Ce travail d’équipe appelle la mise en jeu d’un savoir spécifique régulièrement débattu et en évolution perpétuelle du fait des avancées de la clinique. Soigner et éduquer sont effectivement toujours des processus à réinventer.

Chaque membre de l’équipe apporte un regard différent et complémentaire selon sa fonction, sa spécialité, ses éprouvés ainsi que sa propre histoire et personnalité. La capacité de ce collectif permet également d’alimenter le dialogue avec les familles, d’accueillir leurs paroles, leurs apports, leurs attentes voire leurs angoisses.

Une pratique singulière et pleine de promesses

L’éducation spécialisée se rapporte à une éthique du cas par cas. Au-delà des prescriptions institutionnelles, normatives et sociales, l’éducateur garantit la prise en compte de la parole et de la singularité de l’enfant dans ses différents lieux de vie, d’apprentissage et de socialisation.

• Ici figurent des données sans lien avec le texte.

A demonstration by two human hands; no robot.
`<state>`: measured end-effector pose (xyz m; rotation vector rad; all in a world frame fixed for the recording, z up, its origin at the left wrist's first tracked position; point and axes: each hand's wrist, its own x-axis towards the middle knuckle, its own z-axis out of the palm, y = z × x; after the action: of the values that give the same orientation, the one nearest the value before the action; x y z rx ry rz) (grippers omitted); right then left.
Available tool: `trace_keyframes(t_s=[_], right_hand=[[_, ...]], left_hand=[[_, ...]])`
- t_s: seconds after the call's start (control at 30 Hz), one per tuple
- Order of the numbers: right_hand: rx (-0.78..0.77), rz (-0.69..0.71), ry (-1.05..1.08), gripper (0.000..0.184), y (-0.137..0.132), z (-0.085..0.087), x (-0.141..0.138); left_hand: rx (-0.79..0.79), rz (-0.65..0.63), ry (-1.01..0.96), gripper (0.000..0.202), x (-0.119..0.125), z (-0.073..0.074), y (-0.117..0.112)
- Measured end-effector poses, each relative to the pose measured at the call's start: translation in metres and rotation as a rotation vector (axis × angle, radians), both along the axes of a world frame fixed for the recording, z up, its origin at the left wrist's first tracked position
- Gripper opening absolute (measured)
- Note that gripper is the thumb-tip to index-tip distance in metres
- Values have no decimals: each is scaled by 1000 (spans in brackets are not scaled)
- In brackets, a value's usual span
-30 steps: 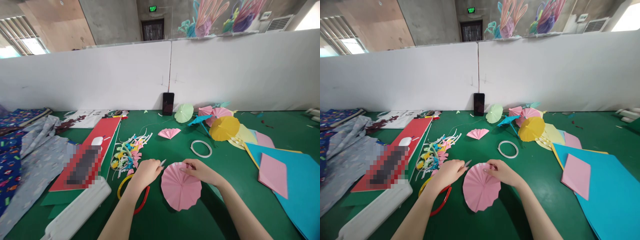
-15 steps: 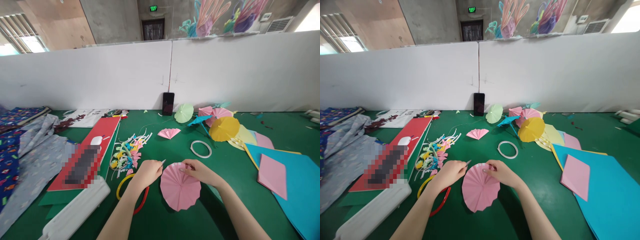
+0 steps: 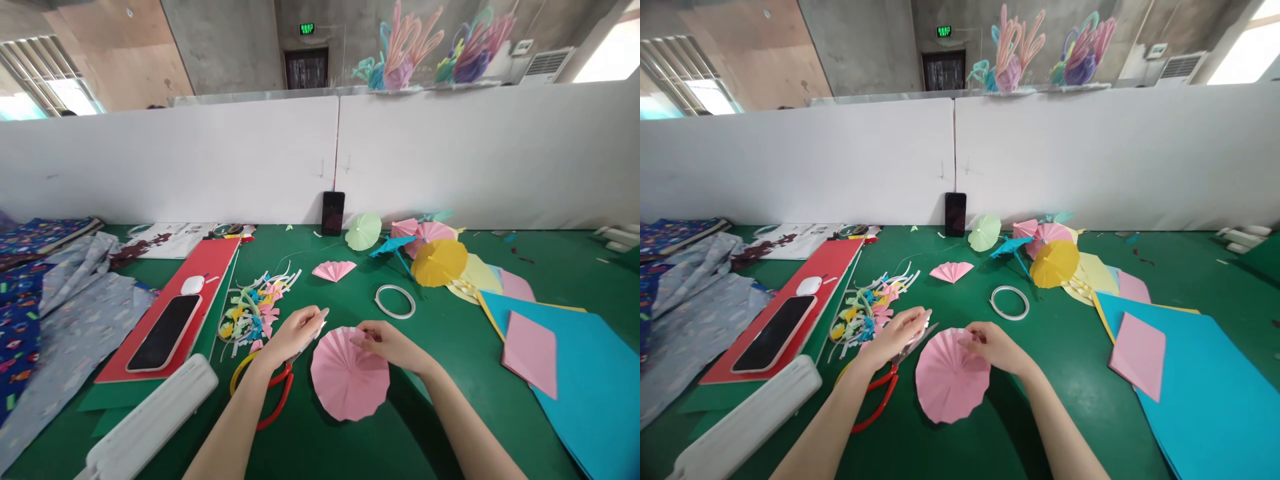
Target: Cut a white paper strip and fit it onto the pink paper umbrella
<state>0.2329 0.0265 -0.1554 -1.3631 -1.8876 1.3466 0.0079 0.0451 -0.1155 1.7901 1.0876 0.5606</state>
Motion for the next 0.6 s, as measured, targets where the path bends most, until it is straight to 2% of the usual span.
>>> trace_keyframes(t_s=[0.1, 0.17, 0.27, 0.37, 0.43, 0.5, 0.6], right_hand=[[2, 19, 78, 28, -1, 11, -10], [19, 25, 129, 35, 0, 23, -18], [61, 31, 191, 42, 5, 51, -29], [115, 38, 228, 39, 10, 82, -35], [155, 41, 236, 34, 12, 99, -38], [191, 40, 231, 33, 13, 111, -40], [222, 34, 218, 35, 14, 119, -41]], left_hand=[[31, -11, -43, 39, 5, 13, -4], [85, -21, -57, 34, 7, 26, -4], [189, -43, -64, 25, 8, 53, 0], [276, -89, -55, 18, 8, 82, 5], [319, -112, -44, 16, 7, 95, 6], [347, -108, -36, 17, 6, 101, 7], [360, -83, -36, 20, 2, 100, 9]])
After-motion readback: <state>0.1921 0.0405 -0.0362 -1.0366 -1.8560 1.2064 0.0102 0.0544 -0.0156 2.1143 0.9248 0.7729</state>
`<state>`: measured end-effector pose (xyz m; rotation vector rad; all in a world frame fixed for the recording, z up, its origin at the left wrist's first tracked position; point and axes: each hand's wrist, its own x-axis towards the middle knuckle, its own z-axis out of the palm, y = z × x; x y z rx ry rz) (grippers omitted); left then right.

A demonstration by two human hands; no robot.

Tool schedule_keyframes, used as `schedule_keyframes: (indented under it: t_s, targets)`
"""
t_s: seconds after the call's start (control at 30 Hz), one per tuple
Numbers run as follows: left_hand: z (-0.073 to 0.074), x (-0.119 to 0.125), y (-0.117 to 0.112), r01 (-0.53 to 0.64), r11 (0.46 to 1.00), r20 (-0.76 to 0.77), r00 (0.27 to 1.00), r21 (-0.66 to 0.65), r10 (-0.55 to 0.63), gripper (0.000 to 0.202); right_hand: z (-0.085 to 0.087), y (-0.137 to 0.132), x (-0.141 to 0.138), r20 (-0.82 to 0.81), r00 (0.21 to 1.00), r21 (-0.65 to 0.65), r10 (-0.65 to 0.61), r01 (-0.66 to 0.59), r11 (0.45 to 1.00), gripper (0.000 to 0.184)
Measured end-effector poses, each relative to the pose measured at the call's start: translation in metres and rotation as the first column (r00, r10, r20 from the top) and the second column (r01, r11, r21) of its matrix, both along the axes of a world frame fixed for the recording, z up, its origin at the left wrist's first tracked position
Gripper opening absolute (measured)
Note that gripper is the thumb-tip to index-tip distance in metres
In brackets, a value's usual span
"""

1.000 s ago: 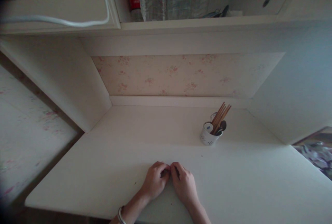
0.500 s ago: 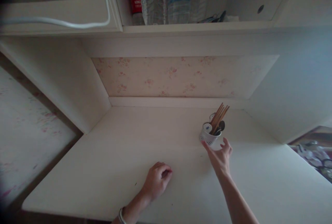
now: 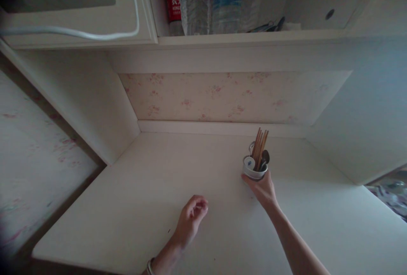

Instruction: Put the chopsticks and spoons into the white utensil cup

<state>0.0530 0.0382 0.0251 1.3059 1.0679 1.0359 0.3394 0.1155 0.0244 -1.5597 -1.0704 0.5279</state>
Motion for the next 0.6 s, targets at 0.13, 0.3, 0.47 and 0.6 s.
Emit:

Face à la souffrance psychique croissante des enfants et des adolescents et au peu d’accessibilité de l’offre de soin, au risque de médication inadaptée, de standardisation des pratiques, les dispositifs d’éducation spécialisée présentent l’intérêt de soutenir des pratiques humanistes en ligne avec l’état de la recherche et les recommandations les plus récentes de l’Organisation mondiale de la santé en termes de soin, d’éducation, de prévention et d’accès au droit.

Dans la mesure où elles se consacrent à la dimension du lien dans des situations de souffrance psychique et de handicap où les relations à l’autre et au social sont devenues problématiques, voire impraticables, les pratiques d’éducation spécialisée contribuent de manière originale au soin et au prendre soin de l’enfant et de l’adolescent.